* **EXERCISE BRIEF**
Once you find the line with "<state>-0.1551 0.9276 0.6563" in the data that follows, repeat it and every line after it exactly, through the line with "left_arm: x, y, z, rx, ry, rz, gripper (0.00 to".

* **DATA EXTRACT**
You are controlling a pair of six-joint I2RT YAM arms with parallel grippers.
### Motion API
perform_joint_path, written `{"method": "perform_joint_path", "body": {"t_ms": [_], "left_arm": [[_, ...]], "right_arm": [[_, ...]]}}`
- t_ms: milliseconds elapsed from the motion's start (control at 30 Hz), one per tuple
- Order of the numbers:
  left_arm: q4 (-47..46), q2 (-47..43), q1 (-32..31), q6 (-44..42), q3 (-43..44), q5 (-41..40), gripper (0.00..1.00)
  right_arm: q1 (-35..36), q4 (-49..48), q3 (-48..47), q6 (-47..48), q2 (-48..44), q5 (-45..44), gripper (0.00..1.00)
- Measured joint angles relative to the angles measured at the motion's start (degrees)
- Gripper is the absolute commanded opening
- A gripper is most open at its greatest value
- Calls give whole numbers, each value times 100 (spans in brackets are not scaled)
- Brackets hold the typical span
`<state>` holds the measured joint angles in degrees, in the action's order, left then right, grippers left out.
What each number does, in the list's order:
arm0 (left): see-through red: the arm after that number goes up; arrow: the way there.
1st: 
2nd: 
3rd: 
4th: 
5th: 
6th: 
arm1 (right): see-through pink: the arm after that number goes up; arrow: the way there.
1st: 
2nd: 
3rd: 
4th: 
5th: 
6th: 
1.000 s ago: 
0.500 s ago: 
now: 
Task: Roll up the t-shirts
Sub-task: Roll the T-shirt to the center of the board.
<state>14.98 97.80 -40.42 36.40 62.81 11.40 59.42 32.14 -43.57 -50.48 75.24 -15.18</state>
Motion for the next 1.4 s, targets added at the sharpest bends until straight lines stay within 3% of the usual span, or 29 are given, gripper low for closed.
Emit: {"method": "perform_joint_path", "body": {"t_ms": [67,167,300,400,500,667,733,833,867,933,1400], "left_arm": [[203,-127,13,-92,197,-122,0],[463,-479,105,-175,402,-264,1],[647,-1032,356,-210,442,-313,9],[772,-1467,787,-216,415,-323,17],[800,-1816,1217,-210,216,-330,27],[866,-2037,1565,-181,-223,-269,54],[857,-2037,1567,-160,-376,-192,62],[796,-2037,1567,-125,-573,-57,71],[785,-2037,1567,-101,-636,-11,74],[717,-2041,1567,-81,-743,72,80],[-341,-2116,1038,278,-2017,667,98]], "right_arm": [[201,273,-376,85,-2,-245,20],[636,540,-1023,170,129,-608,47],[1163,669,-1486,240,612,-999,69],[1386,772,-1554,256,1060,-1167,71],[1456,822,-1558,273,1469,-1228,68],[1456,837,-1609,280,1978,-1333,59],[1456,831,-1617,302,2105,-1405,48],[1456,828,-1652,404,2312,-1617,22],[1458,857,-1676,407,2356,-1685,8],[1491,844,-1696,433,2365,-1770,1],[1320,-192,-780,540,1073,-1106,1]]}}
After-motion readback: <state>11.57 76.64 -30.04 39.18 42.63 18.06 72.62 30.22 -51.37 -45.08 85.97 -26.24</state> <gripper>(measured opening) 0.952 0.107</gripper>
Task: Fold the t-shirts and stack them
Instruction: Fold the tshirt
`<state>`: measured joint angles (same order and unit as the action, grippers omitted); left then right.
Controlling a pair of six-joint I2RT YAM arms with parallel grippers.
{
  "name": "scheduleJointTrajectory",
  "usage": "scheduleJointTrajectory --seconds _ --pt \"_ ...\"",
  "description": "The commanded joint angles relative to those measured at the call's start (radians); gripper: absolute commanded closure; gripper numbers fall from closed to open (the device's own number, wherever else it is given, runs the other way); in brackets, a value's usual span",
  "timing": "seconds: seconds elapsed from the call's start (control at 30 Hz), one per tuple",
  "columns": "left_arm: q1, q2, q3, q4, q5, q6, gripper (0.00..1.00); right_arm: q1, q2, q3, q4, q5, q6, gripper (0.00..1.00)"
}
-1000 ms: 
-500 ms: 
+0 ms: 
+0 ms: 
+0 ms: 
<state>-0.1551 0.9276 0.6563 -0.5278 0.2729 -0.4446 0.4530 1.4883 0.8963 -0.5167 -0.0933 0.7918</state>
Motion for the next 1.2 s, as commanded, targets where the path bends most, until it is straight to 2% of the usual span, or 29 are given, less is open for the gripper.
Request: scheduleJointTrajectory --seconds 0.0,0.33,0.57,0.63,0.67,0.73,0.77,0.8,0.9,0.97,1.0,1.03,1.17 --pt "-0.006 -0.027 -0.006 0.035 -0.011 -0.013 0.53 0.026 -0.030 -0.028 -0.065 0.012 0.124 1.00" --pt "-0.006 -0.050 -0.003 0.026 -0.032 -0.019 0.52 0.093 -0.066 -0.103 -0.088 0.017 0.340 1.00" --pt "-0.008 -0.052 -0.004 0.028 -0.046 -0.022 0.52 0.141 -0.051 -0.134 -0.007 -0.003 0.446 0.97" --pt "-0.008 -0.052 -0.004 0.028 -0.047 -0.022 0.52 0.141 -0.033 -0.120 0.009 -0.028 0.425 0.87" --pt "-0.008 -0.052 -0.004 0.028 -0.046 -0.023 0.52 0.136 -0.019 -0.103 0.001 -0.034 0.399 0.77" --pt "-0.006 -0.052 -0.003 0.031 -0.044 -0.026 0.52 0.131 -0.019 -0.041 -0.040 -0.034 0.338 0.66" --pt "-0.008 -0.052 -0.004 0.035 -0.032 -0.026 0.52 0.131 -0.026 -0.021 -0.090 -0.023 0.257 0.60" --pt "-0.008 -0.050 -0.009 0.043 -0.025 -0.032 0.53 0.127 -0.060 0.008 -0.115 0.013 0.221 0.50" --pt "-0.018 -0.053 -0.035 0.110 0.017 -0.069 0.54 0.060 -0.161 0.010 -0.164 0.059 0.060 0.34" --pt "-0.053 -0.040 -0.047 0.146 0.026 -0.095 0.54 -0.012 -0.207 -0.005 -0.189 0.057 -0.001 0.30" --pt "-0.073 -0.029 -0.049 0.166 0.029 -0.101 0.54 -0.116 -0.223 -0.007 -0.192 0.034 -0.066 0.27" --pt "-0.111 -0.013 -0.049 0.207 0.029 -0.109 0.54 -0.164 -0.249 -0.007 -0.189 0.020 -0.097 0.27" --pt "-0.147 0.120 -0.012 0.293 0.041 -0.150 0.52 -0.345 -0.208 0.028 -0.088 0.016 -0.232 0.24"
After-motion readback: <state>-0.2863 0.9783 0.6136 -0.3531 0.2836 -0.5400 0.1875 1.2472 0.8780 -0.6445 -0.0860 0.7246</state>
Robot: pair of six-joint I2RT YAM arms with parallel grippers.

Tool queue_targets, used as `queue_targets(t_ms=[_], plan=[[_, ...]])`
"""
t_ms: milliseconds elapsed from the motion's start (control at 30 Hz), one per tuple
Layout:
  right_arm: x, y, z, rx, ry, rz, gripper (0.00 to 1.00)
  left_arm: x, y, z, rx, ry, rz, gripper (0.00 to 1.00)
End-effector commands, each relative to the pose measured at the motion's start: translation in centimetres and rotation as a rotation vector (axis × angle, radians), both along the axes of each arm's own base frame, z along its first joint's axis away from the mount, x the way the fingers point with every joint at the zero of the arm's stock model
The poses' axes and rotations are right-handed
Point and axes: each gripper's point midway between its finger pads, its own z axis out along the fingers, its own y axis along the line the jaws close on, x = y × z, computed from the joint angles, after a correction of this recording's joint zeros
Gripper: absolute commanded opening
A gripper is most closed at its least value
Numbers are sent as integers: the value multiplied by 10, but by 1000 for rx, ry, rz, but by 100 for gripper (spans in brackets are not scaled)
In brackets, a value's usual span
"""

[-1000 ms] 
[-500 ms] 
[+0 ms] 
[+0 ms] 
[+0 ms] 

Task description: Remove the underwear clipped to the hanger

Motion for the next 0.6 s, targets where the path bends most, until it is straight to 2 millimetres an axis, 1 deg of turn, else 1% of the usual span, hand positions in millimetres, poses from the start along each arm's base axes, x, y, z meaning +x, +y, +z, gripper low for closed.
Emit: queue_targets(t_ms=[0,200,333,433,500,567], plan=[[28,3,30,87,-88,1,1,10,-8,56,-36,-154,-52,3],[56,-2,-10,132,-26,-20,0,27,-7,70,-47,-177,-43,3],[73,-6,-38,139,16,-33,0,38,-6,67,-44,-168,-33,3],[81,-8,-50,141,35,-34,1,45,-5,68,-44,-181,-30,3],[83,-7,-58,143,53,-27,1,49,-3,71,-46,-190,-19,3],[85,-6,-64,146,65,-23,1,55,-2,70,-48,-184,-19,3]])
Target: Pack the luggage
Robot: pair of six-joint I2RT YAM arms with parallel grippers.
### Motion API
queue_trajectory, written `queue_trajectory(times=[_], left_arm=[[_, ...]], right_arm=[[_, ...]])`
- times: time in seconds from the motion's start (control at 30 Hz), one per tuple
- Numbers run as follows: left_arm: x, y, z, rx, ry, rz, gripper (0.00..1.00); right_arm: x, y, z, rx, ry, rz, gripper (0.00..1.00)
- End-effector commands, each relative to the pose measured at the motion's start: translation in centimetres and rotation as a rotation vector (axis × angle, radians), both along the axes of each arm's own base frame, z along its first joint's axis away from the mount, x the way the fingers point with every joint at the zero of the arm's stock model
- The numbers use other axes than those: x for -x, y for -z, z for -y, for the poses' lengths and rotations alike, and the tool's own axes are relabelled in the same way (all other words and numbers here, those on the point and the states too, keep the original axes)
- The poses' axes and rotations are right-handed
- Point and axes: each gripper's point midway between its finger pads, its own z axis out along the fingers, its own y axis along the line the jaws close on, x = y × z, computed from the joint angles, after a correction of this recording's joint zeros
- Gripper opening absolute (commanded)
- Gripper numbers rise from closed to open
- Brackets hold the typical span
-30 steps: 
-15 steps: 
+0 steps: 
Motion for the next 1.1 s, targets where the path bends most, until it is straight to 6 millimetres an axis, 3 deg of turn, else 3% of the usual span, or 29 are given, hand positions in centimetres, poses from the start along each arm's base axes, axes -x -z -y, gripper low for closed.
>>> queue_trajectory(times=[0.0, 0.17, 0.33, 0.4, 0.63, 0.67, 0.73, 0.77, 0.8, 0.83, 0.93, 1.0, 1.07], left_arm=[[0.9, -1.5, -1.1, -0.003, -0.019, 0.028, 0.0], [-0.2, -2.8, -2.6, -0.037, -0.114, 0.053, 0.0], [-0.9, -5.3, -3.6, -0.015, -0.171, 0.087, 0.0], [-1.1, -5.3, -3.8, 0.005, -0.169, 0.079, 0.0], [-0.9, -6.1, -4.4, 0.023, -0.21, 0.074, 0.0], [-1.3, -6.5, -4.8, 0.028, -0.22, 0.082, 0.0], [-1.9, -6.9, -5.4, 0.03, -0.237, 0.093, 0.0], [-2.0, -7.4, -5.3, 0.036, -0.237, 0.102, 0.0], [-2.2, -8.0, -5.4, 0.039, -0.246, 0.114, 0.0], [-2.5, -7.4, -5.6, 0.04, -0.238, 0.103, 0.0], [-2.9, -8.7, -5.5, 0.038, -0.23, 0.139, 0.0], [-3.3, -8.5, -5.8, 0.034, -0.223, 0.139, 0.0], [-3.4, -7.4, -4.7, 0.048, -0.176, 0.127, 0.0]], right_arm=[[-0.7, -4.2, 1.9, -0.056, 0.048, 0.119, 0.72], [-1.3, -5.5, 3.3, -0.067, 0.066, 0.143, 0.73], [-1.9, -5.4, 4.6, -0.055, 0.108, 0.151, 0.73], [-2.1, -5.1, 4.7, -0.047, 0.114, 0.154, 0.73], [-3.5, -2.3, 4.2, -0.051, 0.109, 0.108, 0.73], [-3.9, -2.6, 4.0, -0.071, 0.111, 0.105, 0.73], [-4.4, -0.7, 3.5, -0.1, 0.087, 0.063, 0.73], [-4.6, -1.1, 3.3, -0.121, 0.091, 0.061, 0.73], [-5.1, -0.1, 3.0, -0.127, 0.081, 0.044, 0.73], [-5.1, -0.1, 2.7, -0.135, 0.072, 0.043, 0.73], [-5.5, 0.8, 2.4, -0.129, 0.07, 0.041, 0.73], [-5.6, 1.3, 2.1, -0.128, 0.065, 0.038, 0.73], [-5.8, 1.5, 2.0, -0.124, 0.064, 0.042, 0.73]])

* **RESULT FOR THIS TASK**
<state>-0.1551 0.9276 0.6563 -0.5278 0.2729 -0.4446 0.4530 1.4883 0.8963 -0.5167 -0.0933 0.7918</state>
Motion for the next 1.2 s, as commanded, targets where the path bends most, until it is straight to 2% of the usual span, or 29 are given, less is open for the gripper.
Request: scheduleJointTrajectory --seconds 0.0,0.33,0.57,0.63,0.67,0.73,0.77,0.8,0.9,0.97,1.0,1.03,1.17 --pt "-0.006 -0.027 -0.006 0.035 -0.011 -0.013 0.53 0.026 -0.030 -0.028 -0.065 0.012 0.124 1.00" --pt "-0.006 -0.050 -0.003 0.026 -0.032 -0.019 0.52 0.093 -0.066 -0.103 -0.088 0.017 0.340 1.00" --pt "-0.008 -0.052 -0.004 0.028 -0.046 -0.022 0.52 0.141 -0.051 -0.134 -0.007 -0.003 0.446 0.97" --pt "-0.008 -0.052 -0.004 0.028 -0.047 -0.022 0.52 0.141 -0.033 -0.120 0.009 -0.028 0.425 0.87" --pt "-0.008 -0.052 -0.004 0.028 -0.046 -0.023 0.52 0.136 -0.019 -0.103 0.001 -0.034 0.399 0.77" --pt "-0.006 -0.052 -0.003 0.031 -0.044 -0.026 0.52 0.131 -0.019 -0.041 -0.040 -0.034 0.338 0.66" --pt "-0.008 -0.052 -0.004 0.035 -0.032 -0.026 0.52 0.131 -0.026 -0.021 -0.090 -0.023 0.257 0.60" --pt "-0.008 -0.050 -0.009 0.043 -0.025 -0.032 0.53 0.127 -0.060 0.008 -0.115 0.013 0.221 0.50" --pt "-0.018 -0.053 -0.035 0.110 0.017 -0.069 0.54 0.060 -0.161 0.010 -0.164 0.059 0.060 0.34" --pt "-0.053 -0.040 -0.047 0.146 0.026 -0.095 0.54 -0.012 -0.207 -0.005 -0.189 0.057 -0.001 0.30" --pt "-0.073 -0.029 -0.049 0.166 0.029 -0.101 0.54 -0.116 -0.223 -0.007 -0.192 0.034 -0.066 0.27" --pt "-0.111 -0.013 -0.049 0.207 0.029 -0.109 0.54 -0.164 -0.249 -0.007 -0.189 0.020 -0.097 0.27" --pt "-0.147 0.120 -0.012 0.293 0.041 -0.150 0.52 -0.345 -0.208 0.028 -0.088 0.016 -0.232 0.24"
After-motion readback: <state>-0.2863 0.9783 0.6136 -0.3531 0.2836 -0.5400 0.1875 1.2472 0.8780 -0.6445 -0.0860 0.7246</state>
Robot: pair of six-joint I2RT YAM arms with parallel grippers.

Tool queue_targets, used as `queue_targets(t_ms=[_], plan=[[_, ...]])`
"""
t_ms: milliseconds elapsed from the motion's start (control at 30 Hz), one per tuple
Layout:
  right_arm: x, y, z, rx, ry, rz, gripper (0.00 to 1.00)
  left_arm: x, y, z, rx, ry, rz, gripper (0.00 to 1.00)

There's no more to this exercise.